Prompt: Write only how many lines of the listing below include the string "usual".

Given material:

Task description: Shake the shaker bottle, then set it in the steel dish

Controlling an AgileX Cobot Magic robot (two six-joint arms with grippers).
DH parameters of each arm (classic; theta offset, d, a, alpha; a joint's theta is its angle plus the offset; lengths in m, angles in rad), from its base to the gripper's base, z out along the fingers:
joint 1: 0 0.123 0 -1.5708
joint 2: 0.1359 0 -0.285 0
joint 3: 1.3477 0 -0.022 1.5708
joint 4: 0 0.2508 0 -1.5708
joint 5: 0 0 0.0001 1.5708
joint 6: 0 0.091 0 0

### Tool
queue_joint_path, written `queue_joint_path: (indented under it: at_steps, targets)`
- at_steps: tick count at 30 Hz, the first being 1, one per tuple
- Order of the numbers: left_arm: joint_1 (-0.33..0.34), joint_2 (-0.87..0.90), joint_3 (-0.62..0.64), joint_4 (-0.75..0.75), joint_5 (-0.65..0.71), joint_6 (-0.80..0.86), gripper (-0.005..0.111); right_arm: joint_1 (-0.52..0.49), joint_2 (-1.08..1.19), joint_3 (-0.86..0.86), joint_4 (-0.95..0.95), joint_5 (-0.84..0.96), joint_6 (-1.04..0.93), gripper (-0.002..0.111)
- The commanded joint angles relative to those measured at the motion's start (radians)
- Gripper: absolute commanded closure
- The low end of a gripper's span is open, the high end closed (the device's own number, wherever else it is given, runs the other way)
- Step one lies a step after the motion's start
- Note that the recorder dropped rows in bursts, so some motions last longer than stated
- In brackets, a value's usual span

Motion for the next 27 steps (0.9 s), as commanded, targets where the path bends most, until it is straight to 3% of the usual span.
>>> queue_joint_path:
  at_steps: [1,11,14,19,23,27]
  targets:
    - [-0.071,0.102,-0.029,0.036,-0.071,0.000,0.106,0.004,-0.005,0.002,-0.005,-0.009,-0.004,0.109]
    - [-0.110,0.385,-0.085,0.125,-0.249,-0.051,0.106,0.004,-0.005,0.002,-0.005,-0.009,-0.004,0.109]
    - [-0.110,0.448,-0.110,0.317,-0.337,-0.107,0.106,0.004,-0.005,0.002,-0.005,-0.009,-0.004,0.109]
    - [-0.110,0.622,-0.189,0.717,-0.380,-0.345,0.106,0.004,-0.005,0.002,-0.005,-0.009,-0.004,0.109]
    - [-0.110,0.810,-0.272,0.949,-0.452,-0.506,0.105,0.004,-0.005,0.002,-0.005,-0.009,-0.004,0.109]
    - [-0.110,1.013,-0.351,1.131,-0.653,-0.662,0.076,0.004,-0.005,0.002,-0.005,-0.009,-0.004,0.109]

Response for this exercise: 2